--- DIRECTIONS FOR THIS TASK ---
Copy every record exactly, leaving the pictures out.

** Opening PROVIDED MATERIAL block **

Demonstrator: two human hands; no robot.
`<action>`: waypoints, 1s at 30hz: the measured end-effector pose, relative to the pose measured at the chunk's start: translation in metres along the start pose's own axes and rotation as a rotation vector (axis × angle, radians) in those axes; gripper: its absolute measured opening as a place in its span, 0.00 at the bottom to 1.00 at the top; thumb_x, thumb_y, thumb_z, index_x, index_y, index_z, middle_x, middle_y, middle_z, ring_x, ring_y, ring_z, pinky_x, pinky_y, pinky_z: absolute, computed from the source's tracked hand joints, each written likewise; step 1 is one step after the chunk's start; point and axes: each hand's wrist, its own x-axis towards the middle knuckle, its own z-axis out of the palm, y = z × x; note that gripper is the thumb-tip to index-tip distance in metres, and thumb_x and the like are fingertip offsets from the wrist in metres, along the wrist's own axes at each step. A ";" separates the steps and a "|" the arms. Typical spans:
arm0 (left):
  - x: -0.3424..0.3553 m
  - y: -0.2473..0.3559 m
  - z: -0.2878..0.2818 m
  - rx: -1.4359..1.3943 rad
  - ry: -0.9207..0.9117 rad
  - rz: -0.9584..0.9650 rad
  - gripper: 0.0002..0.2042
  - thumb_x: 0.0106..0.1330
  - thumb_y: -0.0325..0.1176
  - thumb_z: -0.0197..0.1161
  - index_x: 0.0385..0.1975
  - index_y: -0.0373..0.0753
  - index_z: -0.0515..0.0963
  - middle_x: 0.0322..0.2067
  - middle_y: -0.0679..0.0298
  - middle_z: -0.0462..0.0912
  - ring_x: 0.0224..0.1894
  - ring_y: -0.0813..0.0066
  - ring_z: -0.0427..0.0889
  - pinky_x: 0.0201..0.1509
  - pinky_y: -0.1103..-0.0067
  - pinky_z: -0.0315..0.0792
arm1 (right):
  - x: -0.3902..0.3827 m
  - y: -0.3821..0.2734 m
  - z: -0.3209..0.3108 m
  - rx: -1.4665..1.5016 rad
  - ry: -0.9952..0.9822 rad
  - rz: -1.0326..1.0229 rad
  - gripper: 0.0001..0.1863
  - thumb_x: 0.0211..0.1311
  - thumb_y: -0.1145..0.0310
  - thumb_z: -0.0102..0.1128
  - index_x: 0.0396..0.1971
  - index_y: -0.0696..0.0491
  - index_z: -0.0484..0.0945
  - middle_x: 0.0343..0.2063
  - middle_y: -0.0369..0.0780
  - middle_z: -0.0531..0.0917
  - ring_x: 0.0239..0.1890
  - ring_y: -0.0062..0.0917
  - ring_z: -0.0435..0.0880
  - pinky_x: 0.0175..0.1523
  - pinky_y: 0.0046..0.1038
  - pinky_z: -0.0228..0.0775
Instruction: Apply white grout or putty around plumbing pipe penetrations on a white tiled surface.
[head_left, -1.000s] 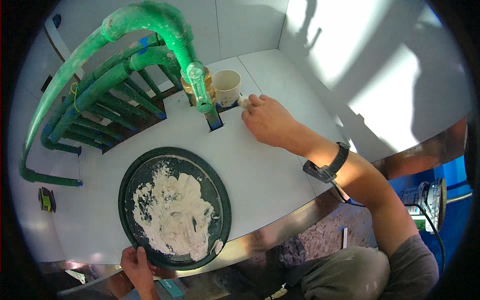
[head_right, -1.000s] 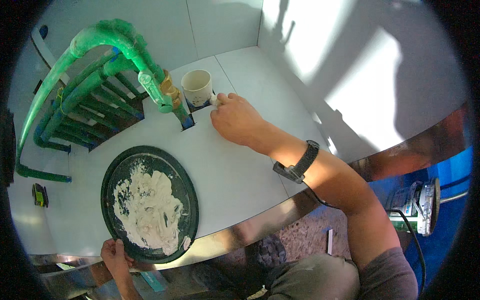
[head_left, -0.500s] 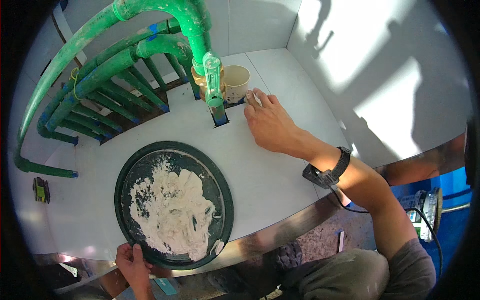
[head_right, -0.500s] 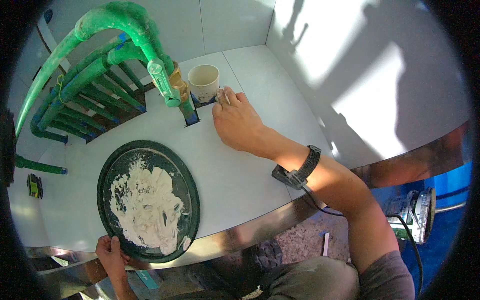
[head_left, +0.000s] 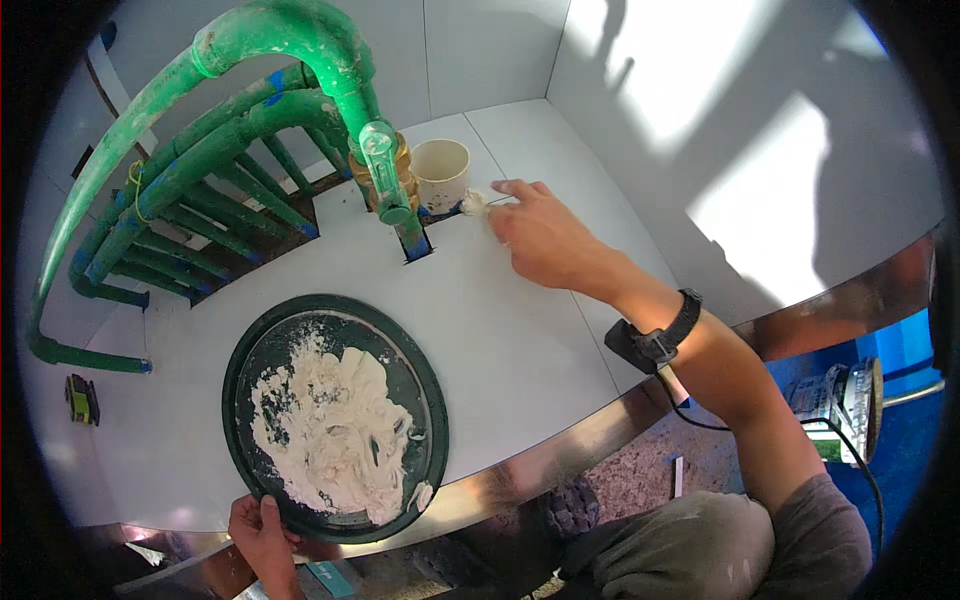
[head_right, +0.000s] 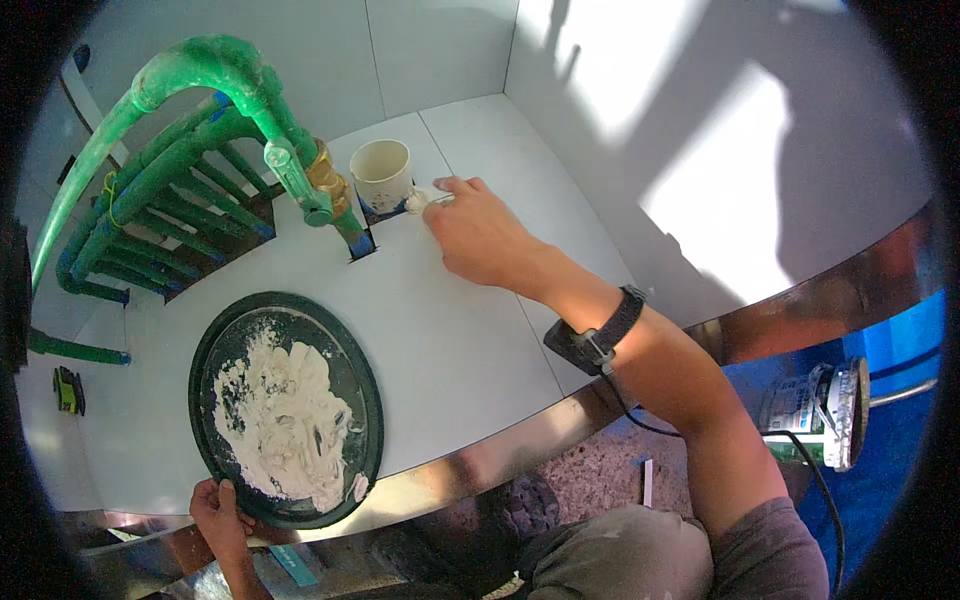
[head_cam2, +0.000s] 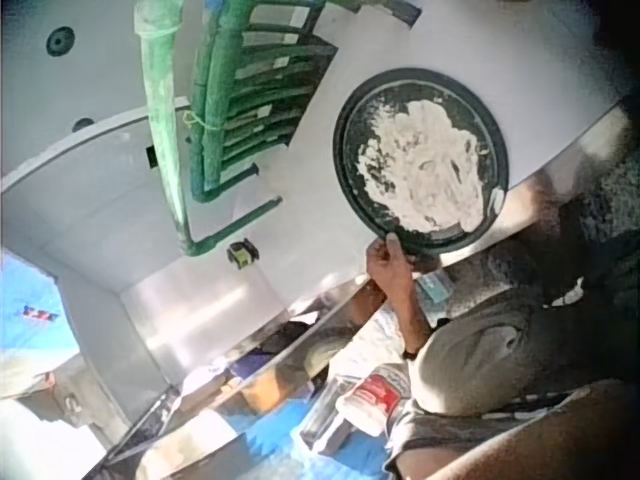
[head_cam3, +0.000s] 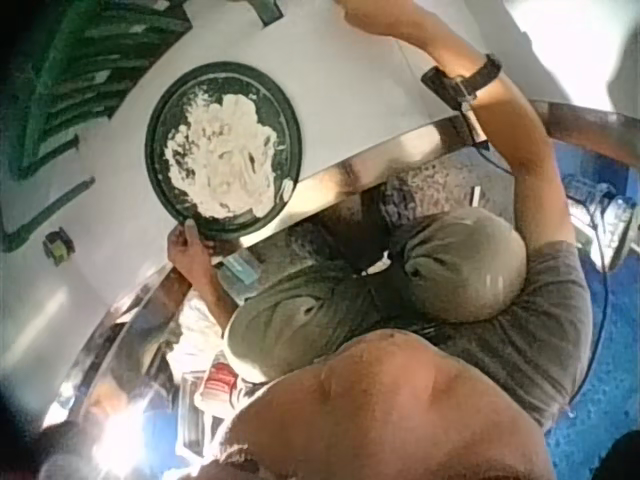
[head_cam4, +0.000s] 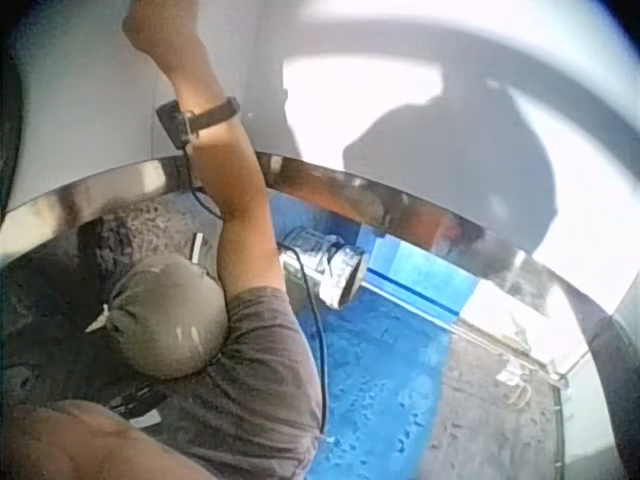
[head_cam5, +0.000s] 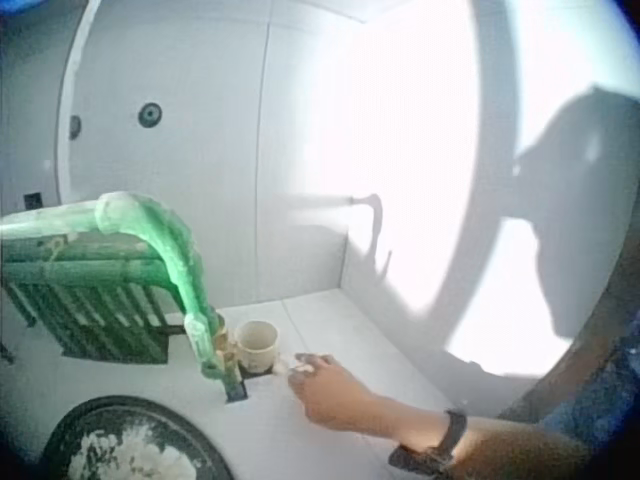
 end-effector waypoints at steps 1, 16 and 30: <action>-0.003 0.004 0.000 -0.016 0.028 0.005 0.10 0.72 0.31 0.62 0.40 0.32 0.71 0.22 0.66 0.73 0.11 0.83 0.68 0.11 0.84 0.62 | 0.001 0.002 0.001 0.006 0.003 -0.008 0.08 0.53 0.78 0.54 0.32 0.63 0.81 0.42 0.53 0.85 0.66 0.47 0.72 0.65 0.42 0.65; 0.000 0.004 -0.001 0.014 -0.026 0.009 0.10 0.71 0.31 0.63 0.40 0.31 0.72 0.21 0.66 0.73 0.11 0.83 0.67 0.10 0.84 0.62 | 0.010 0.006 0.044 0.481 0.078 0.064 0.17 0.52 0.86 0.47 0.44 0.63 0.74 0.49 0.53 0.79 0.75 0.56 0.55 0.73 0.49 0.54; 0.007 -0.011 -0.002 -0.024 -0.057 0.061 0.10 0.72 0.32 0.62 0.41 0.31 0.72 0.23 0.65 0.74 0.11 0.81 0.68 0.11 0.82 0.63 | 0.003 -0.023 0.016 0.713 -0.028 0.126 0.17 0.47 0.88 0.44 0.38 0.60 0.73 0.63 0.61 0.70 0.76 0.58 0.50 0.77 0.49 0.46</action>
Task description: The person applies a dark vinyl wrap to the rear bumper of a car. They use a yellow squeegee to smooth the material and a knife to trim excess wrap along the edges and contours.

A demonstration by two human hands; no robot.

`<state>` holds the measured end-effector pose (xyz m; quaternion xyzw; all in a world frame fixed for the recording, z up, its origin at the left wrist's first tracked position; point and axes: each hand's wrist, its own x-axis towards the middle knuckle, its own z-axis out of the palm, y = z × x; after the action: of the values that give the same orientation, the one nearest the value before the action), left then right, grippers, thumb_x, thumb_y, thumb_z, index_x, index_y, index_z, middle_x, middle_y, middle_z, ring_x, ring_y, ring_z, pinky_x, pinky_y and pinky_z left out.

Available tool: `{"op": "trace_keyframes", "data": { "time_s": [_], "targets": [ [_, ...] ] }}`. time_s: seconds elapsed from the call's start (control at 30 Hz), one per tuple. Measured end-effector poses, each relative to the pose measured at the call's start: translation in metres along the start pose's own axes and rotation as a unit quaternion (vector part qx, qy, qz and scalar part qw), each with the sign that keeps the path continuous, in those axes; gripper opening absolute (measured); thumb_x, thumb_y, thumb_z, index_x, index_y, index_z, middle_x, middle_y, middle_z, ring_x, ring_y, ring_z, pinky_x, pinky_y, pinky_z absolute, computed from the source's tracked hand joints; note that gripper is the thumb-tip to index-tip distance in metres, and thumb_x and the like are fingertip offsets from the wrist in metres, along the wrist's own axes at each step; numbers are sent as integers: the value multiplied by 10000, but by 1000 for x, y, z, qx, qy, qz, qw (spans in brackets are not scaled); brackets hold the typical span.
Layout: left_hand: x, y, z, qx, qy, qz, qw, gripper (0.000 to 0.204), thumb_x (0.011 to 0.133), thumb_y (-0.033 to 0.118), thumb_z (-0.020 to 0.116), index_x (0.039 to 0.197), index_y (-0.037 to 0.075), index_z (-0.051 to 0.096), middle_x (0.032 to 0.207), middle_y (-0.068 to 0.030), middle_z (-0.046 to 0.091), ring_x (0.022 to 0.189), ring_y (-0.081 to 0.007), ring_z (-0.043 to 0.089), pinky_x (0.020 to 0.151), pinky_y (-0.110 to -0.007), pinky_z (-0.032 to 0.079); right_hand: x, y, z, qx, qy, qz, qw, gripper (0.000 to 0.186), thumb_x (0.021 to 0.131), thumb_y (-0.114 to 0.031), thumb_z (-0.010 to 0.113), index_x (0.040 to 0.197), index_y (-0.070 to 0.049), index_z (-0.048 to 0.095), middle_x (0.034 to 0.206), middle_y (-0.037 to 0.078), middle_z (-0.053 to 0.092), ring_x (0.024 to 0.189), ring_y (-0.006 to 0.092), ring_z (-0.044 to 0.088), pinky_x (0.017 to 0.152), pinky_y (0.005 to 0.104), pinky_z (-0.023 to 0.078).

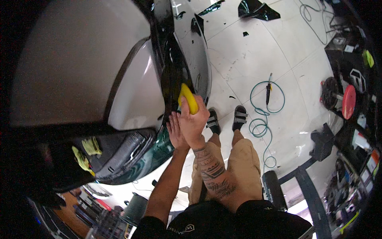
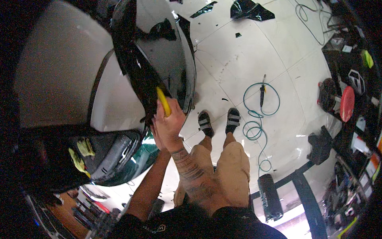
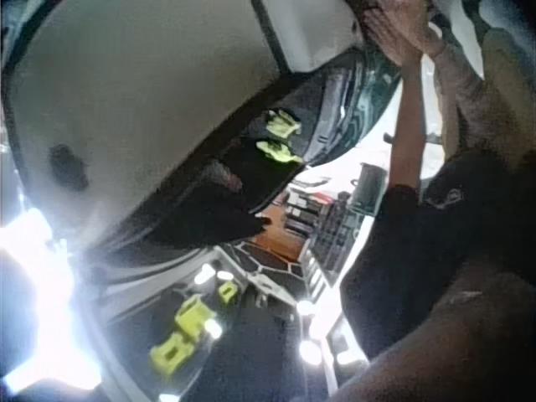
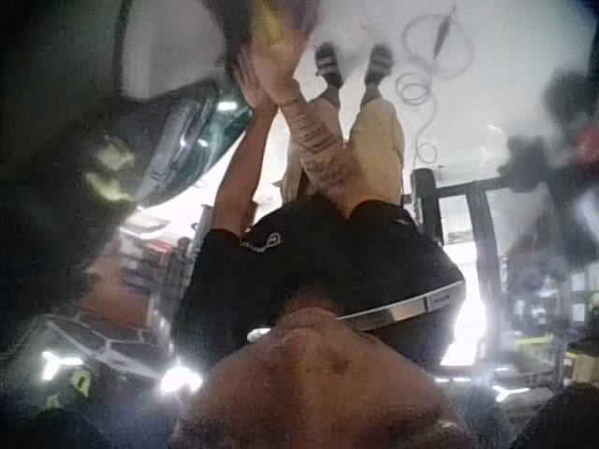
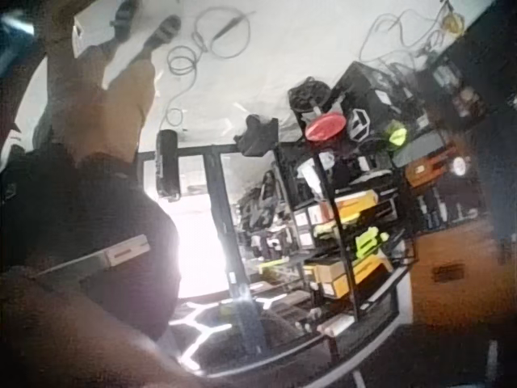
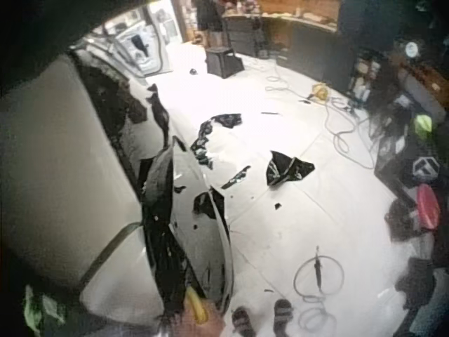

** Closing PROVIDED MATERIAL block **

--- WRITTEN ANSWER ---
Demonstrator: two human hands; no robot.
`<action>`: waypoints, 1s at 30hz: the measured end-effector pose, relative to the pose measured at the chunk's start: translation in metres along the start pose's own axes and rotation as a rotation vector (axis × angle, radians) in those axes; gripper: its absolute measured opening as a place in its span, 0.00 at the bottom to 1.00 at the top; thumb_x, thumb_y, thumb_z, index_x, index_y, index_z, middle_x, middle_y, middle_z, ring_x, ring_y, ring_z, pinky_x, pinky_y, pinky_z: absolute, computed from the source's tracked hand joints, each written likewise; step 1 is one step after the chunk's start; point and axes: each hand's wrist, its own x-axis towards the middle knuckle, its own z-axis out of the palm, y = z × x; note that gripper is the thumb-tip to index-tip distance in metres, and thumb_x and the like are fingertip offsets from the wrist in metres, along the wrist's own axes at each step. A ";" separates the steps and a "|" the arms. Typical spans:
arm0 (left):
  - x: -0.3424..0.3553 m
  - y: -0.2473..0.3559 m
  - z: -0.2878..0.2818 m
  - rx: -1.4359..1.3943 rad
  - ry: -0.9207..0.9117 rad
  - rz: -0.9584..0.9650 rad
  - gripper: 0.0002..0.2042
  - thumb_x: 0.0106..0.1330
  - thumb_y: -0.0325..0.1176
  - thumb_z: -0.0197..0.1161
  - index_x: 0.0385..0.1975
  - index_y: -0.0373..0.0753
  - index_z: -0.0515..0.0963
  - middle_x: 0.0322..0.2067
  - middle_y: -0.0679..0.0298
  - middle_z: -0.0462..0.0912
  - ring_x: 0.0224..0.1894
  - ring_y: -0.0813..0.0066
  - ring_z: -0.0427..0.0889
  - pinky_x: 0.0201..0.1509
  - pinky_y: -0.1103..-0.0067
  - pinky_z: -0.0315..0.0792
arm1 (right):
  - x: -0.3902..0.3827 m
  - y: -0.3821..0.2734 m
  - z: -0.3209..0.3108 m
  - rx: -1.4665..1.5016 rad
  - ry: -0.9952..0.9822 rad
  - rz: -1.0326..1.0229 rad
  - gripper: 0.0001..0.1863
  - thumb_x: 0.0211..0.1311
  - thumb_y: -0.1145..0.0310
  - thumb_z: -0.0102..0.1128
  - index_x: 0.0396..0.1971
  - index_y: -0.0696..0.0491
  - index_z: -0.0484..0.0945
  - middle_x: 0.0343..0.2063
  - middle_y: -0.0369..0.0780
  - middle_z: -0.0531..0.0917
  - ring_x: 0.0239..0.1890
  - ring_y: -0.0062..0.0917
  - ring_z: -0.0435..0.0880
  - pinky_x: 0.0175..0.1523
  - pinky_y: 0.0046..0.1038
  - pinky_z: -0.0228..0.0775
Instruction: Apply white grout or putty around plumbing pipe penetrations on a white tiled surface.
[head_left, -1.000s] 
[head_right, -1.000s] 
[head_left, -0.500s] 
[head_right, -0.500s] 
[head_left, +0.000s] 
[head_right, +0.000s] 
[head_cam2, +0.000s] 
[head_cam3, +0.000s] 
[head_cam4, +0.000s] 
[head_cam5, +0.000s] 
 end-effector waypoints at steps 1, 16 and 30: <action>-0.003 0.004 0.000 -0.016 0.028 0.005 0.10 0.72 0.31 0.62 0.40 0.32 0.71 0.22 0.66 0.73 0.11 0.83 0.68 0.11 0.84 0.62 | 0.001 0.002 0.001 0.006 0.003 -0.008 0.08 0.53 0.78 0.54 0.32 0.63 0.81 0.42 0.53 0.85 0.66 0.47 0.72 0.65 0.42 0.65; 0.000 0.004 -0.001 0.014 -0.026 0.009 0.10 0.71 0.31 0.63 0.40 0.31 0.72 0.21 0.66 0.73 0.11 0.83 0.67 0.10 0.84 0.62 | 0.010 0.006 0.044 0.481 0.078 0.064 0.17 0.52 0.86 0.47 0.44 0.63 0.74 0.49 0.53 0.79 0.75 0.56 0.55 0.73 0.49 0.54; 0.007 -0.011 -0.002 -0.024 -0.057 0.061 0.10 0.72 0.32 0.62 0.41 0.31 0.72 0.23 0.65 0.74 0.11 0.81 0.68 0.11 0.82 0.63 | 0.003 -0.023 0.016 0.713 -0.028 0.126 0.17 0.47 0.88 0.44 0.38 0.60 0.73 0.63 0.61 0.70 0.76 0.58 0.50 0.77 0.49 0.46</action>
Task description: The person applies a dark vinyl wrap to the rear bumper of a car. They use a yellow squeegee to smooth the material and a knife to trim excess wrap along the edges and contours.

A demonstration by two human hands; no robot.

`<state>` holds the measured end-effector pose (xyz m; quaternion xyzw; all in a world frame fixed for the recording, z up, its origin at the left wrist's first tracked position; point and axes: each hand's wrist, its own x-axis towards the middle knuckle, its own z-axis out of the palm, y = z × x; after the action: of the values that give the same orientation, the one nearest the value before the action), left then right, grippers, thumb_x, thumb_y, thumb_z, index_x, index_y, index_z, middle_x, middle_y, middle_z, ring_x, ring_y, ring_z, pinky_x, pinky_y and pinky_z left out.

Available tool: `{"op": "trace_keyframes", "data": { "time_s": [_], "targets": [ [_, ...] ] }}`. time_s: seconds elapsed from the call's start (control at 30 Hz), one per tuple. Measured end-effector poses, each relative to the pose measured at the call's start: translation in metres along the start pose's own axes and rotation as a unit quaternion (vector part qx, qy, qz and scalar part qw), each with the sign that keeps the path continuous, in those axes; gripper opening absolute (measured); thumb_x, thumb_y, thumb_z, index_x, index_y, index_z, middle_x, middle_y, middle_z, ring_x, ring_y, ring_z, pinky_x, pinky_y, pinky_z absolute, computed from the source's tracked hand joints; note that gripper is the thumb-tip to index-tip distance in metres, and thumb_x and the like are fingertip offsets from the wrist in metres, along the wrist's own axes at each step; numbers are sent as integers: the value multiplied by 10000, but by 1000 for x, y, z, qx, qy, qz, qw (spans in brackets are not scaled); brackets hold the typical span.
Layout: left_hand: x, y, z, qx, qy, qz, qw, gripper (0.000 to 0.204), thumb_x (0.011 to 0.133), thumb_y (-0.033 to 0.118), thumb_z (-0.020 to 0.116), index_x (0.039 to 0.197), index_y (-0.037 to 0.075), index_z (-0.051 to 0.096), middle_x (0.032 to 0.207), middle_y (-0.068 to 0.030), middle_z (-0.046 to 0.091), ring_x (0.022 to 0.189), ring_y (-0.081 to 0.007), ring_z (-0.043 to 0.089), pinky_x (0.020 to 0.151), pinky_y (-0.110 to -0.007), pinky_z (-0.032 to 0.079); right_hand: x, y, z, qx, qy, qz, qw, gripper (0.000 to 0.186), thumb_x (0.021 to 0.131), thumb_y (-0.114 to 0.031), thumb_z (-0.010 to 0.113), index_x (0.040 to 0.197), index_y (-0.070 to 0.049), index_z (-0.048 to 0.095), middle_x (0.034 to 0.206), middle_y (-0.037 to 0.078), middle_z (-0.053 to 0.092), ring_x (0.024 to 0.189), ring_y (-0.006 to 0.092), ring_z (-0.044 to 0.088), pinky_x (0.017 to 0.152), pinky_y (0.005 to 0.104), pinky_z (-0.023 to 0.078).

Nothing further remains for this exercise.